**PROBLEM:** Only one stretch of the data below is wanted: the lines from the one with "Labels of position" through the one with "point to the black", repeated exactly.

(Data extracted from a collection)
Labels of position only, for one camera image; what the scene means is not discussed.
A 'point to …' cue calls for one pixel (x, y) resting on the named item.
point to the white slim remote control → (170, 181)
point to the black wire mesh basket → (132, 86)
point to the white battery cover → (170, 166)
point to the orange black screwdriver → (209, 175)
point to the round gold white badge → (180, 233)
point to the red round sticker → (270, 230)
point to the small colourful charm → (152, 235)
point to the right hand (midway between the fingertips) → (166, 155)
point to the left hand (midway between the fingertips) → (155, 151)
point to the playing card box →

* * *

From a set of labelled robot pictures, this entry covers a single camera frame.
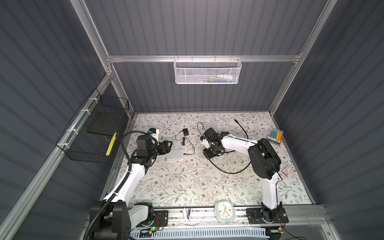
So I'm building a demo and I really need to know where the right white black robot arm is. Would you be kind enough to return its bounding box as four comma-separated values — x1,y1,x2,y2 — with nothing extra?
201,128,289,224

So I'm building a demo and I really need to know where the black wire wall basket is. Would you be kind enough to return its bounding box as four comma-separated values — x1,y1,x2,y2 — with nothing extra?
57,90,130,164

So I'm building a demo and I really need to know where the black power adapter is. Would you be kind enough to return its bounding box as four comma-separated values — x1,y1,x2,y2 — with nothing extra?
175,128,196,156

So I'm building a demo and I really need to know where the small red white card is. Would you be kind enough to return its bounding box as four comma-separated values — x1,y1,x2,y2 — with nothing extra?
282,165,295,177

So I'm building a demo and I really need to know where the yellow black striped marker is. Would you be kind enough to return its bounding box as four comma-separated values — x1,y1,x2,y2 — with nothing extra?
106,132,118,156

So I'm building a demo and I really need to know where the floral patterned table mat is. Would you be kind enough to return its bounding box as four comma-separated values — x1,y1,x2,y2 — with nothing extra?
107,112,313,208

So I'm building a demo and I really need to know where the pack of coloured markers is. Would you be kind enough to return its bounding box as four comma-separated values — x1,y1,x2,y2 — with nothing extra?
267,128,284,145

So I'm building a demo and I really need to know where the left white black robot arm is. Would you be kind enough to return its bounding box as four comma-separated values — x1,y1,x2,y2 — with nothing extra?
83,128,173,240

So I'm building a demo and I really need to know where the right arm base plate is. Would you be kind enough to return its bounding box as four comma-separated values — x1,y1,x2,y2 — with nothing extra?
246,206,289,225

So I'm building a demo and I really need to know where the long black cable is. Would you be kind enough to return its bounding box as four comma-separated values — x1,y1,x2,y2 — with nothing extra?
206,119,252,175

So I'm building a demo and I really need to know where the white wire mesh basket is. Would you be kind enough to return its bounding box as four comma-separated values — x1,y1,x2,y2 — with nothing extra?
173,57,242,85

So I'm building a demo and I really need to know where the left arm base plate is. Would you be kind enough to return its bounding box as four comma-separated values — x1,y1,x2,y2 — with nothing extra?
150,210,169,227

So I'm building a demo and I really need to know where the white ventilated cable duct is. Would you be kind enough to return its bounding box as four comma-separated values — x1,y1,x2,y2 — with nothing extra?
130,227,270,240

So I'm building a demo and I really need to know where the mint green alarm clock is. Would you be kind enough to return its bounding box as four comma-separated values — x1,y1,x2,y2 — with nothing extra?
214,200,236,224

**RESPONSE TO THE EXERCISE:**
Labels of position only, for one camera image; what the scene means is not discussed.
A 'point to …' cue calls for one pixel (x, y) resting on the named item.
point to the white slim remote control → (170, 181)
point to the black wire mesh basket → (132, 86)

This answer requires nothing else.